Cytoplasmic sucrolytic activity controls tomato fruit growth under salinity

Abstract

Tomato (Lycopersicon esculentum (L.) Mill cv. Volgogradskij) crop yield reduction under salinity is mainly due to a decrease in dry matter accumulation rate during the early fruit-growing period (15–35 days after anthesis, DAA). However, partial restoration of growth occurred during the late phase of fruit development (35–45 DAA). Salt stress provoked sucrose accumulation in both apoplastic and symplastic spaces of up to 15 mМ, as well as acidification and Na⁺ accumulation in the apoplast and a transient increase in starch content. According to the hypothesis stated, the decrease in apoplastic pH imposed by salinity caused a loss of insoluble acid invertase activity, which was associated with sucrose accumulation, and resulted in a limiting step for fruit growth under moderate and high salinities. As a consequence of sucrose accumulation in the symplast, cytoplasmic sucrolytic activity (neutral invertase + sucrose synthase) was induced.
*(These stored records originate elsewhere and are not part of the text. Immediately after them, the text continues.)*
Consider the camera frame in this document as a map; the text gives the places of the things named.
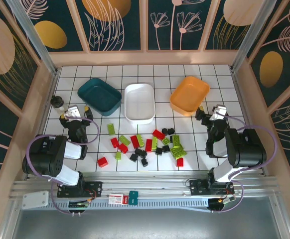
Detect grey slotted cable duct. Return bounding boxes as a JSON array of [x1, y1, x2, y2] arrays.
[[52, 199, 210, 213]]

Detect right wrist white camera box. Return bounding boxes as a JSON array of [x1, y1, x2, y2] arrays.
[[209, 106, 228, 122]]

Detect red and white label card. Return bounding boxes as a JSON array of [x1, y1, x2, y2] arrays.
[[109, 193, 129, 205]]

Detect orange plastic container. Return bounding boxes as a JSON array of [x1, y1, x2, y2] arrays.
[[169, 76, 210, 117]]

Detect glass jar with black lid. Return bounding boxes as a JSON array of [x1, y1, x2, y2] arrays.
[[50, 95, 67, 116]]

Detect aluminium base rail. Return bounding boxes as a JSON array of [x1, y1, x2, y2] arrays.
[[10, 171, 280, 200]]

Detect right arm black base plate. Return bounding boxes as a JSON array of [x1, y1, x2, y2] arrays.
[[189, 178, 235, 196]]

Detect white plastic container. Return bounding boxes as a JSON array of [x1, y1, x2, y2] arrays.
[[124, 83, 156, 124]]

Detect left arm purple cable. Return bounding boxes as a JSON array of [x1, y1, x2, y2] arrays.
[[26, 117, 100, 215]]

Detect teal plastic tag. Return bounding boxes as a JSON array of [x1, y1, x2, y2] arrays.
[[129, 190, 139, 206]]

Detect aluminium frame post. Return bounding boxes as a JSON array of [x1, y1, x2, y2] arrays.
[[231, 0, 278, 73], [6, 0, 58, 75]]

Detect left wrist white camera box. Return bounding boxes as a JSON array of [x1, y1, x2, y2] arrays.
[[64, 106, 82, 122]]

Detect white rounded plastic plate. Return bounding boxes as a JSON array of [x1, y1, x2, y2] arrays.
[[22, 190, 50, 210]]

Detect teal plastic container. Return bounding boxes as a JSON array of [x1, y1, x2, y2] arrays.
[[77, 78, 123, 117]]

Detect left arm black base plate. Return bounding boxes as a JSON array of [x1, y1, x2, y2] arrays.
[[57, 181, 103, 199]]

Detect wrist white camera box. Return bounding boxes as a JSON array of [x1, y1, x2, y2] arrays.
[[64, 106, 82, 122], [209, 106, 228, 122]]
It acted as a metabolical adaptive response by regulating the sucrose homeostasis and controlling the assimilate import, dry matter accumulation and fruit growth under salt conditions. Although the compartmentation of the hexose excess into starch could be considered as another adaptive response, the key enzyme ADP-glucose pyrophosphorylase does not seem to be important in the control of fruit growth under salinity conditions.